В густой тени стойла негромко заржала лошадь.
– Так вот почему Хазелиус убежден, что Волконский сам наложил на себя руки, – произнес Форд.
– Естественно, сам. Он был инженером по программному обеспечению и, став жертвой хакерства, чувствовал себя особенно униженным. Бедняга. Он был так чувствителен! Настоящий гиперактивный, впечатлительный и незащищенный двенадцатилетний подросток в футболках на два размера больше. – Кейт вновь покачала головой. – Он просто не выдержал. Еще бы! Ведь совершенно не спал, потому что просиживал за проклятым компьютером день и ночь. А найти код все никак не мог. Это его убивало. Вот он и запил; а может, стал травиться и более серьезными гадостями… Если выяснится, что это так, я ни капли не удивлюсь.
– А Иннс? Он же психолог и несет ответственность за психическое состояние всей группы.
– Иннс… – Кейт сдвинула брови. – Он очень старается, но от него мало толку. Понимаешь, все эти еженедельные «разговоры по душам» и призывы высказывать все, что скопилось на сердце, быть может, хороши с нормальными людьми, а нам они как мертвому припарки. Мы давно изучили все его хитрости и стратегии, знаем наперед, о чем он спросит. Петр его на дух не переносил. – Она вытерла со щеки слезинку тыльной стороной руки, обтянутой перчаткой. – А самого Петра все любили.
– За исключением Уордлоу, – сказал Форд. – И Коркоран.
– Уордлоу… Знаешь, его раздражаем все мы, кроме Хазелиуса. Однако это вполне понятно: на его плечах еще более тяжелый груз. Он разведчик и обязан обеспечивать полную безопасность. Если о происходящем узнают, Уордлоу отправится за решетку.

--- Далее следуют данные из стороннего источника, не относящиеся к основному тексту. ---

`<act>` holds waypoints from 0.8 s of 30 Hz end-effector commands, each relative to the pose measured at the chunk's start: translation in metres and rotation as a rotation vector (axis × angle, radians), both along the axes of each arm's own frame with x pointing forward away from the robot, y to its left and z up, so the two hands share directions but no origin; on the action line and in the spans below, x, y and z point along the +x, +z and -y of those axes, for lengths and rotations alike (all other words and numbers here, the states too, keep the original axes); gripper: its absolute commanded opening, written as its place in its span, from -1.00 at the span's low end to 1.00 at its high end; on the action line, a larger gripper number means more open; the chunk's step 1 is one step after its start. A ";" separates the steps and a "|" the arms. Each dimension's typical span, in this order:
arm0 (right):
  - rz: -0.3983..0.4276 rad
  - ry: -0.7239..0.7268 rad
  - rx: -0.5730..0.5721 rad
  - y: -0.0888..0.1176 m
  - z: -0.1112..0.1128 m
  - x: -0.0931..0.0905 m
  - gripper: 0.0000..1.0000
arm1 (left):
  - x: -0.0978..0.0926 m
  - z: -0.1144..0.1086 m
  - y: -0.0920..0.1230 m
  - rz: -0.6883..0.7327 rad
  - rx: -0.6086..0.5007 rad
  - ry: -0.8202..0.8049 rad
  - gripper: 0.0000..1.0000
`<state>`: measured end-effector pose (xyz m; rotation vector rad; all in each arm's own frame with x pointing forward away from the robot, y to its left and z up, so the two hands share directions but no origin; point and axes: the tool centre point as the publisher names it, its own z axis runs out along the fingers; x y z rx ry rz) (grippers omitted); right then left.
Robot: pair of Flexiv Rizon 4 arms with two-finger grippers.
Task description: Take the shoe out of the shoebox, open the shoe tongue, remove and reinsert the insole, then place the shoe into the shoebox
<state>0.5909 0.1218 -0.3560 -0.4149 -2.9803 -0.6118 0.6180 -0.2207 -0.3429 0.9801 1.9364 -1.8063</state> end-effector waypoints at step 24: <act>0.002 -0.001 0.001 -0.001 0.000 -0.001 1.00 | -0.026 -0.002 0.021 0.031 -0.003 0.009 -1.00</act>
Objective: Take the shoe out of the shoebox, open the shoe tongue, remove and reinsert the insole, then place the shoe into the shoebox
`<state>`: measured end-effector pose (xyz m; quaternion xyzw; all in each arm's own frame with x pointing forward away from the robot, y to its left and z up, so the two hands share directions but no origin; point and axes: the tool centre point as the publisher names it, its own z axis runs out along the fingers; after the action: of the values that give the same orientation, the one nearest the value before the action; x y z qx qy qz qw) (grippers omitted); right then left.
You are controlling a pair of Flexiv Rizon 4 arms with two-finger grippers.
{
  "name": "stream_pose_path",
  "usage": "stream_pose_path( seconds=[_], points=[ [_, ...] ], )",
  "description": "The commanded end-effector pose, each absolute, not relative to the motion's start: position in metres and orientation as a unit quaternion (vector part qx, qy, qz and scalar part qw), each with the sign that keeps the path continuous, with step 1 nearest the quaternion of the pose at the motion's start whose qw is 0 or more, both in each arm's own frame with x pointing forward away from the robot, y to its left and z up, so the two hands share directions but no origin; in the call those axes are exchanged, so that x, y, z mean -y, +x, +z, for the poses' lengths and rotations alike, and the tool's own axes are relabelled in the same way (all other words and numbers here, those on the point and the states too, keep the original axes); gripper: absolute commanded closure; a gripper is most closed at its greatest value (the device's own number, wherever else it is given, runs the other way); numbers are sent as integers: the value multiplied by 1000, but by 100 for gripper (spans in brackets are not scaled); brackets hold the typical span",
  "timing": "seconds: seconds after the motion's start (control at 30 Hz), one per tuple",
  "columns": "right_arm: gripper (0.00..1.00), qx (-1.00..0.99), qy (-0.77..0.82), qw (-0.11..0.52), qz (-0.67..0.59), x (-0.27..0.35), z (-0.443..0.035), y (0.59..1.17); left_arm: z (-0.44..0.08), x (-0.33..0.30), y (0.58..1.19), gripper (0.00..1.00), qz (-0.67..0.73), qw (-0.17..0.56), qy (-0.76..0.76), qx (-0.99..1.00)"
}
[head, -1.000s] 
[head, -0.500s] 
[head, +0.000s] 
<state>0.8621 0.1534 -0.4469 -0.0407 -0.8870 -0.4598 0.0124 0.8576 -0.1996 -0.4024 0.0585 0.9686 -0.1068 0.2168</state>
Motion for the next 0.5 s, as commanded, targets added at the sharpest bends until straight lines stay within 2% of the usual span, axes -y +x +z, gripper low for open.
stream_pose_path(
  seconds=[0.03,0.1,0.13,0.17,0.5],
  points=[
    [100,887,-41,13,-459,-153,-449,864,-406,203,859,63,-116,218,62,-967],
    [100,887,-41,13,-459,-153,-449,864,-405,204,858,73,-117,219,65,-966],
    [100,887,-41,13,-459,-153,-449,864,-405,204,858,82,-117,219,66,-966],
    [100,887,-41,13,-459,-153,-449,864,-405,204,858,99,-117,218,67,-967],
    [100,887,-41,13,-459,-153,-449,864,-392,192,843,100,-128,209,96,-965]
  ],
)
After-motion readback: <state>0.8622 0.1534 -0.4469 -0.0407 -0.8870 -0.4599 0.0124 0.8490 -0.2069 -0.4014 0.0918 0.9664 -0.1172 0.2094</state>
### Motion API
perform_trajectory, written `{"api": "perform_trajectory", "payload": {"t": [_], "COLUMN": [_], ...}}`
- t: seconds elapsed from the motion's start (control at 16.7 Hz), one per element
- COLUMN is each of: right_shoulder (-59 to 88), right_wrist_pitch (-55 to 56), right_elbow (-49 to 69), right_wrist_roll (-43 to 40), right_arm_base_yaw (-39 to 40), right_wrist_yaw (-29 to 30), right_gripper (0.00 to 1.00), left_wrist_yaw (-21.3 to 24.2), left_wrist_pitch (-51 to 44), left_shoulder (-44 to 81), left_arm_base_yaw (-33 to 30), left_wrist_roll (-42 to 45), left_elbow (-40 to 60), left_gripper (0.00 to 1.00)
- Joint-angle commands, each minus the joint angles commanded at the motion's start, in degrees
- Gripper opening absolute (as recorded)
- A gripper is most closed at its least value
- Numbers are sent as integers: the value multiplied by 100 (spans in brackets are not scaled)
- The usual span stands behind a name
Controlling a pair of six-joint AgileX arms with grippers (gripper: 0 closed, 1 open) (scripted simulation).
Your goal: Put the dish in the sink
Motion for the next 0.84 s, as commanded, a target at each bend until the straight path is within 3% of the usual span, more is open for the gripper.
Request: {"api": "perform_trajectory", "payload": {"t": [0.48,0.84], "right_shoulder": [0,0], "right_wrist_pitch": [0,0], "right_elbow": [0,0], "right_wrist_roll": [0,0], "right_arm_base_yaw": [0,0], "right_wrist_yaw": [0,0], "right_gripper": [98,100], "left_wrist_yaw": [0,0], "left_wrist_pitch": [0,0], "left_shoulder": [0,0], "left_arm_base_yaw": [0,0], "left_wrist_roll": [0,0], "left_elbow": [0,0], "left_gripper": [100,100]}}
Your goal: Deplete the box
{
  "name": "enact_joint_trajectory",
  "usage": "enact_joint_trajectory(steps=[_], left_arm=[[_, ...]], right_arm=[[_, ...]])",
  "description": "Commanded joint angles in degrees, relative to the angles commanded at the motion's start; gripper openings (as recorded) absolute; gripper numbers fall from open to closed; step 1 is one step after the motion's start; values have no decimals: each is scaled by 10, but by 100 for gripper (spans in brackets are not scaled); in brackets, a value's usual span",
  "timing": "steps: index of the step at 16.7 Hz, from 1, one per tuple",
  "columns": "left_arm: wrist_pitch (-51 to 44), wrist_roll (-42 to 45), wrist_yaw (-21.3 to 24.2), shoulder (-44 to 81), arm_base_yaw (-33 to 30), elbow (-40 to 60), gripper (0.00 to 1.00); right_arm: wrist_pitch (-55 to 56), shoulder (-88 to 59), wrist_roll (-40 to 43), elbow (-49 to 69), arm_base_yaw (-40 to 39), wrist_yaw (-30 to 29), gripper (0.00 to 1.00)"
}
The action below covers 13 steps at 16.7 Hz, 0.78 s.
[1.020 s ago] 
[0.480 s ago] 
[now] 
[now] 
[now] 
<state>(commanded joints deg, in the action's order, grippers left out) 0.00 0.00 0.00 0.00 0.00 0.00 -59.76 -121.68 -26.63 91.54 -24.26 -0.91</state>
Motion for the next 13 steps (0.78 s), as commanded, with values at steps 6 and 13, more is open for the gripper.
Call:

Теперь понятно, почему он так взвинчен, подумал Форд.
– Что же касается Мелиссы, она цапается со многими из нас. Я бы… посоветовала тебе быть с ней поосторожнее.
Форд вспомнил про записку, но вслух ничего не сказал.
Кейт стянула с рук перчатки и бросила их в корзину, которая висела на стене.
– Ну, теперь доволен? – немного нервно спросила она.
«Доволен ли?» – раздумывал Форд, возвращаясь к своему дому.